_TASK PROMPT:_
Each line of the records that follow must come back exactly, with pictures skipped.

_RECORDED INFORMATION:_
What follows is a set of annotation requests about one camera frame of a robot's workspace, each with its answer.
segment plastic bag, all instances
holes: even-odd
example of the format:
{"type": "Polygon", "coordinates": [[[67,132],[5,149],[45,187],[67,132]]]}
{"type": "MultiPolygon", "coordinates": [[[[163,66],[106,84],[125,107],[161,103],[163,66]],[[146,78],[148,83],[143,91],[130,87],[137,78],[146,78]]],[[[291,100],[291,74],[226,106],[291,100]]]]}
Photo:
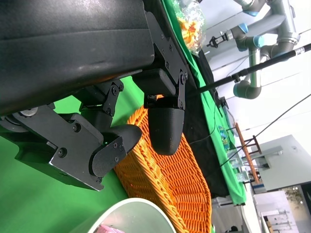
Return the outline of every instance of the plastic bag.
{"type": "Polygon", "coordinates": [[[198,55],[205,39],[203,32],[206,26],[200,4],[195,0],[172,1],[185,44],[192,54],[198,55]]]}

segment black robotic arm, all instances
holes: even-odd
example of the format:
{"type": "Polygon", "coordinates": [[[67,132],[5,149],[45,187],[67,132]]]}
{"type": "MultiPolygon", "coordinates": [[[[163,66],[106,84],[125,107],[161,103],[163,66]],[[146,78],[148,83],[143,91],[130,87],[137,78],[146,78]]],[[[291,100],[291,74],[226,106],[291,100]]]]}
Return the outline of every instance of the black robotic arm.
{"type": "Polygon", "coordinates": [[[0,32],[0,135],[19,146],[16,159],[101,190],[141,136],[134,125],[111,128],[128,75],[145,93],[155,151],[176,152],[188,74],[142,0],[5,0],[0,32]],[[81,114],[53,110],[69,95],[82,102],[81,114]]]}

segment green tablecloth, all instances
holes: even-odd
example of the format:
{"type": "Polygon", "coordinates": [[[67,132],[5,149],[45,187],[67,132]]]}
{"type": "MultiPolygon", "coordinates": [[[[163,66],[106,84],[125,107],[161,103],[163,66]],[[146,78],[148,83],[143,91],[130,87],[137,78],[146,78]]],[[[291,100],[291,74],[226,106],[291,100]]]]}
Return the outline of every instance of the green tablecloth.
{"type": "MultiPolygon", "coordinates": [[[[143,104],[143,93],[132,78],[116,106],[114,124],[126,121],[143,104]]],[[[80,103],[68,97],[55,103],[59,113],[73,113],[80,103]]],[[[101,192],[65,185],[14,159],[18,147],[0,137],[0,232],[68,233],[81,221],[126,199],[114,171],[101,192]]]]}
{"type": "MultiPolygon", "coordinates": [[[[163,5],[166,9],[167,15],[169,16],[171,26],[174,29],[174,32],[175,32],[175,35],[178,39],[179,45],[181,46],[188,63],[191,65],[192,70],[195,70],[195,73],[193,73],[193,75],[199,80],[200,87],[205,86],[206,84],[204,82],[204,79],[203,79],[200,71],[199,71],[199,68],[198,68],[193,56],[191,55],[191,53],[187,49],[185,42],[182,38],[179,23],[177,21],[175,12],[173,10],[172,0],[162,0],[162,2],[163,2],[163,5]]],[[[209,131],[212,132],[213,127],[214,127],[215,102],[213,100],[213,97],[210,95],[210,93],[208,91],[201,94],[201,100],[202,100],[202,104],[203,104],[204,111],[205,111],[205,117],[206,117],[206,120],[208,122],[209,131]]],[[[227,121],[225,118],[225,114],[223,113],[222,109],[217,110],[217,108],[216,108],[215,120],[216,120],[216,126],[222,126],[225,129],[230,128],[230,127],[228,127],[228,124],[227,124],[227,121]]],[[[230,141],[234,142],[234,136],[233,136],[232,132],[229,132],[228,134],[229,134],[228,136],[230,138],[230,141]]],[[[216,127],[216,130],[212,133],[211,138],[212,138],[212,141],[214,143],[216,153],[218,155],[219,163],[222,164],[227,160],[227,153],[224,149],[218,127],[216,127]]],[[[242,183],[239,183],[237,178],[236,178],[235,173],[237,171],[235,169],[232,169],[232,166],[230,165],[230,163],[226,163],[224,166],[222,166],[222,172],[223,172],[223,175],[225,177],[225,181],[226,181],[226,184],[228,186],[229,193],[231,195],[233,203],[235,203],[235,204],[244,203],[246,200],[245,188],[244,188],[244,185],[242,183]]]]}

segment wicker basket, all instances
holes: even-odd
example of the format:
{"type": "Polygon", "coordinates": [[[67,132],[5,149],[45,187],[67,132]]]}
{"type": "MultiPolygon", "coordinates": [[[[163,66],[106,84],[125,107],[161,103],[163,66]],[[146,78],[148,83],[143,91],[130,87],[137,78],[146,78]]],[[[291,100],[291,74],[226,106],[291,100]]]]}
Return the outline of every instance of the wicker basket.
{"type": "Polygon", "coordinates": [[[115,167],[129,197],[159,206],[178,233],[210,233],[210,192],[184,135],[176,154],[158,155],[149,139],[147,110],[138,109],[128,123],[143,131],[140,142],[115,167]]]}

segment wooden stool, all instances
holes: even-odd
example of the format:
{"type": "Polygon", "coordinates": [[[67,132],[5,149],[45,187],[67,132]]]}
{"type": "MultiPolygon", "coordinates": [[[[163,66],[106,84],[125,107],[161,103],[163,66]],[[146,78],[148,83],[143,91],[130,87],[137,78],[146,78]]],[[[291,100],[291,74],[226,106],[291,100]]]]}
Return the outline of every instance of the wooden stool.
{"type": "Polygon", "coordinates": [[[249,164],[249,166],[250,166],[250,168],[251,168],[251,171],[252,171],[252,174],[253,174],[253,176],[254,176],[255,182],[256,182],[256,183],[259,183],[259,179],[258,179],[258,177],[257,177],[256,170],[255,170],[254,165],[253,165],[253,161],[252,161],[252,159],[251,159],[251,157],[250,157],[250,154],[254,154],[254,153],[257,153],[257,152],[258,152],[259,154],[262,154],[261,149],[260,149],[260,146],[259,146],[259,144],[258,144],[258,141],[257,141],[257,139],[256,139],[256,137],[255,137],[254,135],[253,135],[253,138],[244,140],[244,139],[243,139],[243,136],[242,136],[242,133],[241,133],[241,131],[240,131],[239,125],[238,125],[237,123],[235,123],[235,129],[236,129],[237,132],[238,132],[239,139],[240,139],[240,142],[241,142],[241,145],[242,145],[242,146],[237,147],[237,148],[243,148],[244,154],[245,154],[246,159],[247,159],[247,161],[248,161],[248,164],[249,164]],[[252,140],[253,140],[255,143],[246,145],[247,143],[251,142],[252,140]],[[247,148],[248,148],[248,147],[252,147],[252,146],[256,146],[256,147],[257,147],[257,150],[256,150],[256,151],[252,151],[252,152],[249,153],[247,148]]]}

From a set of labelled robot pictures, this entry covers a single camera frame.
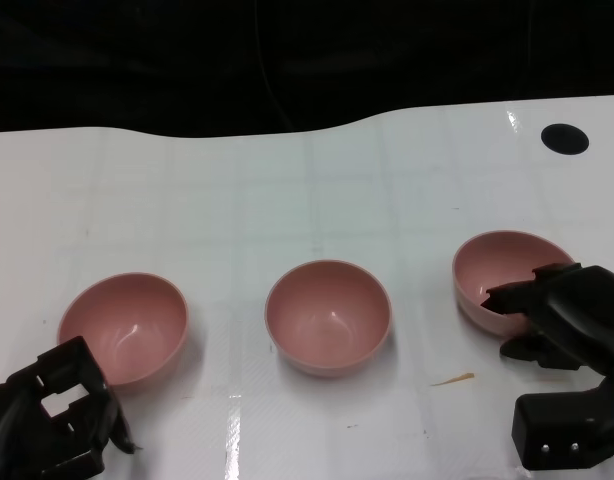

_YOUR RESPONSE:_
What follows is a set of annotation requests about one camera frame of a robot's workspace, each with its answer.
segment plastic bag, all instances
holes: even-odd
example of the format:
{"type": "Polygon", "coordinates": [[[67,132],[5,149],[45,187],[67,132]]]}
{"type": "MultiPolygon", "coordinates": [[[[163,66],[106,84],[125,107],[161,103],[163,66]],[[146,78],[148,83],[143,91],[130,87],[137,78],[146,78]]],[[[291,100],[291,74],[226,106],[291,100]]]]}
Photo:
Return the outline of every instance of the plastic bag.
{"type": "Polygon", "coordinates": [[[198,55],[205,39],[203,32],[206,26],[200,4],[195,0],[172,1],[185,44],[192,54],[198,55]]]}

segment black robotic arm, all instances
holes: even-odd
example of the format:
{"type": "Polygon", "coordinates": [[[67,132],[5,149],[45,187],[67,132]]]}
{"type": "MultiPolygon", "coordinates": [[[[163,66],[106,84],[125,107],[161,103],[163,66]],[[146,78],[148,83],[143,91],[130,87],[137,78],[146,78]]],[[[291,100],[291,74],[226,106],[291,100]]]]}
Return the outline of every instance of the black robotic arm.
{"type": "Polygon", "coordinates": [[[0,32],[0,135],[19,146],[16,159],[101,190],[141,136],[134,125],[111,128],[128,75],[145,93],[155,151],[176,152],[188,74],[142,0],[5,0],[0,32]],[[81,114],[53,110],[69,95],[82,102],[81,114]]]}

segment green tablecloth, all instances
holes: even-odd
example of the format:
{"type": "Polygon", "coordinates": [[[67,132],[5,149],[45,187],[67,132]]]}
{"type": "MultiPolygon", "coordinates": [[[[163,66],[106,84],[125,107],[161,103],[163,66]],[[146,78],[148,83],[143,91],[130,87],[137,78],[146,78]]],[[[291,100],[291,74],[226,106],[291,100]]]]}
Return the outline of every instance of the green tablecloth.
{"type": "MultiPolygon", "coordinates": [[[[143,104],[143,93],[132,78],[116,106],[114,124],[126,121],[143,104]]],[[[80,103],[68,97],[55,103],[59,113],[73,113],[80,103]]],[[[101,192],[65,185],[14,159],[18,147],[0,137],[0,232],[68,233],[81,221],[126,199],[114,171],[101,192]]]]}
{"type": "MultiPolygon", "coordinates": [[[[163,5],[166,9],[167,15],[169,16],[171,26],[174,29],[174,32],[175,32],[175,35],[178,39],[179,45],[181,46],[188,63],[191,65],[192,70],[195,70],[195,73],[193,73],[193,75],[199,80],[200,87],[205,86],[206,84],[204,82],[204,79],[203,79],[200,71],[199,71],[199,68],[198,68],[193,56],[191,55],[191,53],[187,49],[185,42],[182,38],[179,23],[177,21],[175,12],[173,10],[172,0],[162,0],[162,2],[163,2],[163,5]]],[[[209,131],[212,132],[213,127],[214,127],[215,102],[213,100],[213,97],[210,95],[210,93],[208,91],[201,94],[201,100],[202,100],[202,104],[203,104],[204,111],[205,111],[205,117],[206,117],[206,120],[208,122],[209,131]]],[[[227,121],[225,118],[225,114],[223,113],[222,109],[217,110],[217,108],[216,108],[215,120],[216,120],[216,126],[222,126],[225,129],[230,128],[230,127],[228,127],[228,124],[227,124],[227,121]]],[[[230,141],[234,142],[234,136],[233,136],[232,132],[229,132],[228,134],[229,134],[228,136],[230,138],[230,141]]],[[[216,127],[216,130],[212,133],[211,138],[212,138],[212,141],[214,143],[216,153],[218,155],[219,163],[222,164],[227,160],[227,153],[224,149],[218,127],[216,127]]],[[[242,183],[239,183],[237,178],[236,178],[235,173],[237,171],[235,169],[232,169],[232,166],[230,165],[230,163],[226,163],[224,166],[222,166],[222,172],[223,172],[223,175],[225,177],[225,181],[226,181],[226,184],[228,186],[229,193],[231,195],[233,203],[235,203],[235,204],[244,203],[246,200],[245,188],[244,188],[244,185],[242,183]]]]}

segment wicker basket, all instances
holes: even-odd
example of the format:
{"type": "Polygon", "coordinates": [[[67,132],[5,149],[45,187],[67,132]]]}
{"type": "MultiPolygon", "coordinates": [[[[163,66],[106,84],[125,107],[161,103],[163,66]],[[146,78],[148,83],[143,91],[130,87],[137,78],[146,78]]],[[[291,100],[291,74],[226,106],[291,100]]]]}
Return the outline of every instance of the wicker basket.
{"type": "Polygon", "coordinates": [[[115,167],[129,197],[159,206],[178,233],[210,233],[210,192],[184,135],[176,154],[158,155],[149,139],[147,110],[138,109],[128,123],[143,131],[140,142],[115,167]]]}

segment wooden stool, all instances
holes: even-odd
example of the format:
{"type": "Polygon", "coordinates": [[[67,132],[5,149],[45,187],[67,132]]]}
{"type": "MultiPolygon", "coordinates": [[[[163,66],[106,84],[125,107],[161,103],[163,66]],[[146,78],[148,83],[143,91],[130,87],[137,78],[146,78]]],[[[291,100],[291,74],[226,106],[291,100]]]]}
Return the outline of every instance of the wooden stool.
{"type": "Polygon", "coordinates": [[[249,164],[249,166],[250,166],[250,168],[251,168],[251,171],[252,171],[252,174],[253,174],[253,176],[254,176],[255,182],[256,182],[256,183],[259,183],[259,179],[258,179],[258,177],[257,177],[256,170],[255,170],[254,165],[253,165],[253,161],[252,161],[252,159],[251,159],[251,157],[250,157],[250,154],[254,154],[254,153],[257,153],[257,152],[258,152],[259,154],[262,154],[261,149],[260,149],[260,146],[259,146],[259,144],[258,144],[258,141],[257,141],[257,139],[256,139],[256,137],[255,137],[254,135],[253,135],[253,138],[244,140],[244,139],[243,139],[243,136],[242,136],[242,133],[241,133],[241,131],[240,131],[239,125],[238,125],[237,123],[235,123],[235,129],[236,129],[237,132],[238,132],[239,139],[240,139],[240,142],[241,142],[241,145],[242,145],[242,146],[237,147],[237,148],[243,148],[244,154],[245,154],[246,159],[247,159],[247,161],[248,161],[248,164],[249,164]],[[252,140],[253,140],[255,143],[246,145],[247,143],[251,142],[252,140]],[[247,148],[248,148],[248,147],[252,147],[252,146],[256,146],[256,147],[257,147],[257,150],[256,150],[256,151],[252,151],[252,152],[249,153],[247,148]]]}

From a set of labelled robot pictures, this entry covers a single camera frame.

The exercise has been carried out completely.